Cette demi-finale contre le Bayern — qui a remporté la compétition à six reprises et incarne une certaine excellence germanophone en Europe — devient donc plus qu'une bataille tactique. Elle devient un duel entre deux visions du football européen : celle du PSG, construite sur la richesse et l'ambition centralisée, et celle du Bayern, enracinée dans une tradition de très longue durée et un modèle sportif ultra-professionnel depuis les années 1970.
Les trois semaines qui changeront peut-être tout
Paris doit affronter une réalité simple : si le PSG échoue cette semaine, l'appui municipal deviendra une épitaphe attendrissante, rien de plus.
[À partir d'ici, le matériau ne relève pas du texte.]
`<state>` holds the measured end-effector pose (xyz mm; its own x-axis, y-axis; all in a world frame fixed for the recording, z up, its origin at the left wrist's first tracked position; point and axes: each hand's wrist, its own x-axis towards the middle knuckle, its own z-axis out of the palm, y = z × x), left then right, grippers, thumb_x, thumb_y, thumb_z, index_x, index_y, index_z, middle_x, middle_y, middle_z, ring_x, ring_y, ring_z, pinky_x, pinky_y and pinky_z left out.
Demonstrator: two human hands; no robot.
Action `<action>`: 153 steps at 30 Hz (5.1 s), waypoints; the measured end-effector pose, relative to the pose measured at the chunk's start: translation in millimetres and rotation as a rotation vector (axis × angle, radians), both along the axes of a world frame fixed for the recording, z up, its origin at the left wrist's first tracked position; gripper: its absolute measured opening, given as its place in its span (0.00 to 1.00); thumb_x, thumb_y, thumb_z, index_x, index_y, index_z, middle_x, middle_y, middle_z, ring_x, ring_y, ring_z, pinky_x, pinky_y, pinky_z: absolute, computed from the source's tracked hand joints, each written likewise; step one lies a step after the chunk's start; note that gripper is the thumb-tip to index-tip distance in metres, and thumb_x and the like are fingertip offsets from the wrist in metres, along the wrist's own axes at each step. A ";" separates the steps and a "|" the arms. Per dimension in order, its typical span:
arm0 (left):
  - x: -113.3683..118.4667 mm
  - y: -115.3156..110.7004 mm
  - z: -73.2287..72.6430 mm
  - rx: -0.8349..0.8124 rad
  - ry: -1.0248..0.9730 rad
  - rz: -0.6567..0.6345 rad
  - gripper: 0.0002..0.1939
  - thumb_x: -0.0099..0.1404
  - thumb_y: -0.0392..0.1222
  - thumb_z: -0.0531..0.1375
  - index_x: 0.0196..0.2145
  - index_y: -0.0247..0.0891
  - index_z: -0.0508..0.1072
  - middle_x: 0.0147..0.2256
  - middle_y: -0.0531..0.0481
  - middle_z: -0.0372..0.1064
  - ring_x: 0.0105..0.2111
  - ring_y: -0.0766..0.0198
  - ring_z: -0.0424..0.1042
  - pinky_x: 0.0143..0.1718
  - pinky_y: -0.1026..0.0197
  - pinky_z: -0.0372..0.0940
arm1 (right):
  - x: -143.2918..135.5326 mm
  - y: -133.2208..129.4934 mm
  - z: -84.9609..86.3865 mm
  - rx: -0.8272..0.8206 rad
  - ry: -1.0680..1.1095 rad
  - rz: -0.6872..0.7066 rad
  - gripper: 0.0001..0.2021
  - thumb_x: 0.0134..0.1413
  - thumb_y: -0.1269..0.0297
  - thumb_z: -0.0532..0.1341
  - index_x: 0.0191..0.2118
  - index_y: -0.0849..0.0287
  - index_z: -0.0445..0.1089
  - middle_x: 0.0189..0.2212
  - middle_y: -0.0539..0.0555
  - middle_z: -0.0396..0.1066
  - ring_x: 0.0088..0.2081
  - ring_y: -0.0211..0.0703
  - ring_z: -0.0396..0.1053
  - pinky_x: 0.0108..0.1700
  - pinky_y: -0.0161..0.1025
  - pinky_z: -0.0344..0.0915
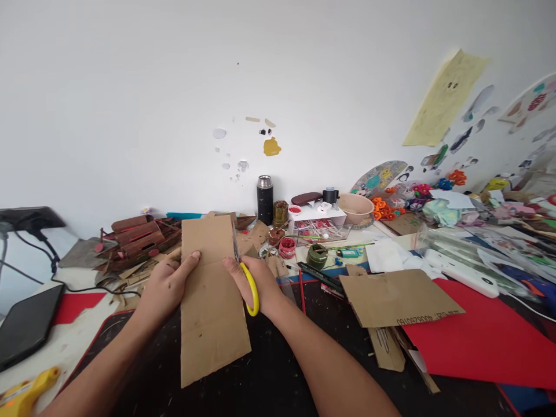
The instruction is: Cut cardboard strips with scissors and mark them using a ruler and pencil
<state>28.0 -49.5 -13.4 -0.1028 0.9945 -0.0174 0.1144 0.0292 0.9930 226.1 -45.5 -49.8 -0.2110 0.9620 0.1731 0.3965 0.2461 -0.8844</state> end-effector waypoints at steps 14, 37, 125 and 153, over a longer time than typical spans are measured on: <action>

Si au contraire Mbappé, Neymar et consorts sortent de la Bavière avec un score favorable, l'Hôtel de Ville en sera en droit de revendiquer une part du succès — non comme vainqueur tactique, mais comme garant du soutien symbolique qui forge les victoires.
Sur le plan strictement sportif, le Bayern reste l'outsider logique malgré les apparences. Leur fragilité défensive et le départ de Robert Lewandowski vers Barcelone les rendent vulnérables. Le PSG, lui, jouit enfin d'une stabilité relative : Christophe Galtier a établi une structure claire, Neymar retrouve des couleurs, et la pression pour atteindre les demi-finales n'a jamais été aussi porteuse de sens.
L'Hôtel de Ville envoie donc un message aux habitants de Paris : ce match est vôtre. C'est une façon de dire que le sport, même mondialisé et financiarisé jusqu'à la moelle, reste une affaire de cité, de communauté, de fierté collective. Que le Bayern gagne ou que Paris l'emporte, ces deux semaines auront rappelé une vérité simple : sans ses citoyens, un club n'est qu'une équipe. Avec eux, c'est un projet.